Effect of Fe3+ ions on the thermal and optical properties of the ceramic coating grown in-situ on AZ31 Mg Alloy

This research investigates the effect of Fe2(SO4)3 on the thermal and optical properties of the ceramic coatings formed on AZ31 Mg alloy. The different ceramic coatings were obtained by plasma electrolytic oxidation (PEO) in electrolytes that contain varied concentrations of Fe2(SO4)3. The microstructure, element distribution, composition as well as the thermal and optical properties of the coatings were studied with scanning electron microscopy (SEM), X-ray photoelectron spectroscopy (XPS), X-ray Diffraction (XRD), UV–VIS–NIR spectrophotometer and infrared reflectometer. The results show that all of the coatings prepared were mainly composed with MgO, with trace-amount of Fe3O4 presents and Fe seems entered into the MgO crystal structure. With the increasing of the concentration of Fe2(SO4)3, the solar absorptance and infrared emittance increased initially but then remain stable. We found that at the concentrations 8 g L−1, the coating has the highest solar absorptance (0.94) and infrared emittance (0.83). Our results show that coatings formed with this method could be useful as a thermal control coating in a variety of applications, such as in the spacecraft.

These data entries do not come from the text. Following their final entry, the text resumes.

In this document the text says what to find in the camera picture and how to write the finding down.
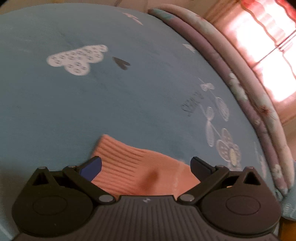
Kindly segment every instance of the red curtain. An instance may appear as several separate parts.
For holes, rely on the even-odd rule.
[[[282,123],[296,117],[296,10],[286,0],[220,0],[205,18],[253,69]]]

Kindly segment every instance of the mattress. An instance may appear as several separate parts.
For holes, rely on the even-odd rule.
[[[254,166],[276,192],[231,90],[160,19],[46,4],[1,15],[0,34],[0,240],[17,234],[11,207],[33,171],[87,160],[102,134],[187,164]]]

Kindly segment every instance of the ribbed gray plastic panel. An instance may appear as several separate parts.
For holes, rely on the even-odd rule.
[[[68,235],[55,238],[19,234],[14,241],[279,241],[273,234],[237,238],[210,227],[193,206],[172,196],[122,196],[100,206],[89,222]]]

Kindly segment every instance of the beige floor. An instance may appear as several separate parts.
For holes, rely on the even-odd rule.
[[[47,3],[93,3],[114,6],[121,0],[8,0],[1,8],[0,14]],[[200,16],[203,16],[217,0],[122,0],[119,7],[146,12],[148,9],[157,7],[162,3],[174,4],[187,8]]]

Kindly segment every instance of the sock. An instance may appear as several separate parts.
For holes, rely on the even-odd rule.
[[[115,198],[173,195],[177,199],[200,183],[182,161],[125,145],[108,135],[101,137],[92,156],[102,159],[102,170],[92,183]]]

► Thermal control coatings on AZ31 Mg alloy were prepared by the plasma electrolytic oxidation (PEO) method.
► The coatings were mainly composed with MgO, with trace-amount of Fe3O4 presents.
► The using of Fe3+ in the electrolyte improves the thermal and optical properties of the obtained MgO coating.
► The thermal control coating obtained by PEO has high solar absorptance (0.94) and infrared emittance (0.83).